- _PROBLEM DETAILS_: Copy out, from the entries below, each line that holds the string "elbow".

- _SUPPLIED INFORMATION_:
::::
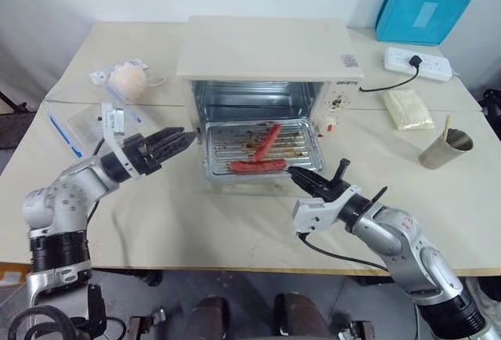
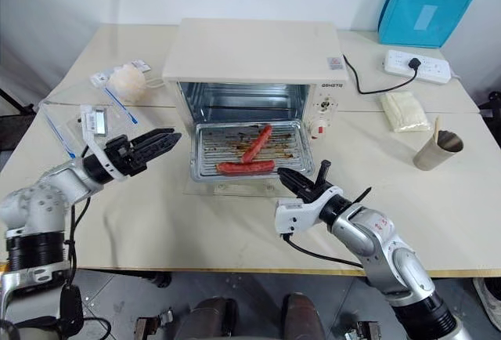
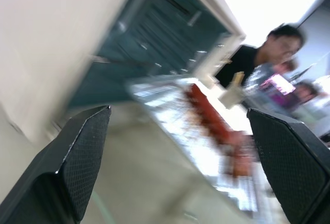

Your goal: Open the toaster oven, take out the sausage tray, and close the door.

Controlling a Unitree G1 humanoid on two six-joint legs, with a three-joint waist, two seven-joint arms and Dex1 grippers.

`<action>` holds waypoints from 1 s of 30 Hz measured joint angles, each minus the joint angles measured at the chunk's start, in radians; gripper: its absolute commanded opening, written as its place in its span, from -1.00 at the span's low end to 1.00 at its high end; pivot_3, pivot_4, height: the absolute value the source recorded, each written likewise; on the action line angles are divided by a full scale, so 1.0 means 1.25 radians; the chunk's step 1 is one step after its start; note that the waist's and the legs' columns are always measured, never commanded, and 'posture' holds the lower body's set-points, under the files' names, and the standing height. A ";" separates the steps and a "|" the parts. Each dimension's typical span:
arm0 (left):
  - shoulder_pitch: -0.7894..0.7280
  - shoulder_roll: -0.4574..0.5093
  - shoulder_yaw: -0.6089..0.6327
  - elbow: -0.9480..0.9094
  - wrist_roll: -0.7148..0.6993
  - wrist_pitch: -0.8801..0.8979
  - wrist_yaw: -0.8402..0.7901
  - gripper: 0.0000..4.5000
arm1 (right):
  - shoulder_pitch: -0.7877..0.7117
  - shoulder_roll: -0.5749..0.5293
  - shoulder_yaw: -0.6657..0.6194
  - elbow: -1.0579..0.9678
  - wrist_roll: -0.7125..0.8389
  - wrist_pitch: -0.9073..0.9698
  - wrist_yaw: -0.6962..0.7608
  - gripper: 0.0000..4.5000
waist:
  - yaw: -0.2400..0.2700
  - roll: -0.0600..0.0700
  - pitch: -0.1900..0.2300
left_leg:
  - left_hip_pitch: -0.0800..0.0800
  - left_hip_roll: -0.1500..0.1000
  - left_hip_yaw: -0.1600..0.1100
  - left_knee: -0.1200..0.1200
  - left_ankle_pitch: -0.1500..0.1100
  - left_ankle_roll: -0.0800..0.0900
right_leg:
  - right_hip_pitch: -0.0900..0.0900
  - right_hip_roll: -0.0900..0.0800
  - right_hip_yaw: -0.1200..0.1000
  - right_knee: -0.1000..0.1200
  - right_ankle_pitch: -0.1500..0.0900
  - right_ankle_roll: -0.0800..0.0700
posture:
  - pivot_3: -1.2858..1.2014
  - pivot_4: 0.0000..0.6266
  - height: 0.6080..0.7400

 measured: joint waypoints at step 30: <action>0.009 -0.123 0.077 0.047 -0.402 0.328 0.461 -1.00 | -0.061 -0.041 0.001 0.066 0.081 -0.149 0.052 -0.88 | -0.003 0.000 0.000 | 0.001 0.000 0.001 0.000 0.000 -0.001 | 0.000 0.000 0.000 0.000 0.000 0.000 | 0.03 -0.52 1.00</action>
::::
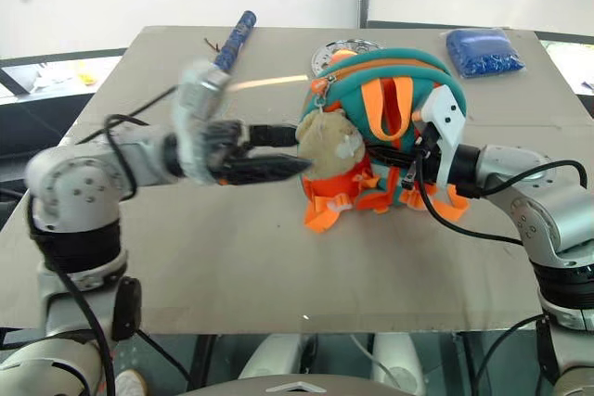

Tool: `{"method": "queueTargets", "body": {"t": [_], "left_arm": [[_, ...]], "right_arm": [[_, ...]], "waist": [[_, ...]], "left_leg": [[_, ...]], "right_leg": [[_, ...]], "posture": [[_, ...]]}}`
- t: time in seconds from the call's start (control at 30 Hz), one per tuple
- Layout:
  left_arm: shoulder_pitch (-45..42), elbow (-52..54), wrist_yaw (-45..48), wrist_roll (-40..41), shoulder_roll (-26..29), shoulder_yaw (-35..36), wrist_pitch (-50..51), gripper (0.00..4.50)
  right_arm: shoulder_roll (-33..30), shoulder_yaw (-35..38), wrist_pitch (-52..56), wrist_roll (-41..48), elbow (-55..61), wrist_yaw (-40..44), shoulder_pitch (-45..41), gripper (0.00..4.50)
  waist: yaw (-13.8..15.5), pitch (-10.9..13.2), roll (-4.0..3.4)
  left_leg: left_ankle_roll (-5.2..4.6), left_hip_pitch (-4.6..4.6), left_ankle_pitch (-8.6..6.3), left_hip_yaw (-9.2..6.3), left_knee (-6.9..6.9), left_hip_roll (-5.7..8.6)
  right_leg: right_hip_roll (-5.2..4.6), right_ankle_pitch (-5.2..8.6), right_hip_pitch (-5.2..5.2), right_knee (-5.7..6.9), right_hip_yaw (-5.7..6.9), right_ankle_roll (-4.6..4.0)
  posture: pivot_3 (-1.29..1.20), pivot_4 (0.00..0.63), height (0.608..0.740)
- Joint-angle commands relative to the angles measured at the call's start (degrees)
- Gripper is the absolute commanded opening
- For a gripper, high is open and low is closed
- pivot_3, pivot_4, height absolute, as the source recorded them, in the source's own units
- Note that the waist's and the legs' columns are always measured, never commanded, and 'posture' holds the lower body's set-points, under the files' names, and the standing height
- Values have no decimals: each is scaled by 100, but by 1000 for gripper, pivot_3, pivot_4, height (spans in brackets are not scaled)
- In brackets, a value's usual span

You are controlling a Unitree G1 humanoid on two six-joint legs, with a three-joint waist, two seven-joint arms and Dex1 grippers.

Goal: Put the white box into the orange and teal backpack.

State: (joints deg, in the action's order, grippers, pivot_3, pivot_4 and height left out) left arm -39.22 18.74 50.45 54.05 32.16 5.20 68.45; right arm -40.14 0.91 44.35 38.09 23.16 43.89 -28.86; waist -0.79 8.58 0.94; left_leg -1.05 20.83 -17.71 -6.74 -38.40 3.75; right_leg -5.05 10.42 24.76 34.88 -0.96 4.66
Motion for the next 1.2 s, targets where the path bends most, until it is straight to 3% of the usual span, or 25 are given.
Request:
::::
- _ANSWER SECTION_:
  - elbow: -0.9480..0.9094
  - elbow: -1.0579..0.9678
  left_arm: shoulder_pitch (-45..42), elbow (-52..54), wrist_yaw (-45..48), wrist_roll (-40..41), shoulder_roll (-26..29), shoulder_yaw (-35..36), wrist_pitch (-50..51), gripper (0.00..4.50)
  right_arm: shoulder_roll (-33..30), shoulder_yaw (-35..38), wrist_pitch (-52..56), wrist_roll (-41..48), elbow (-55..61), wrist_yaw (-40..44), shoulder_pitch (-45..41), gripper (0.00..4.50)

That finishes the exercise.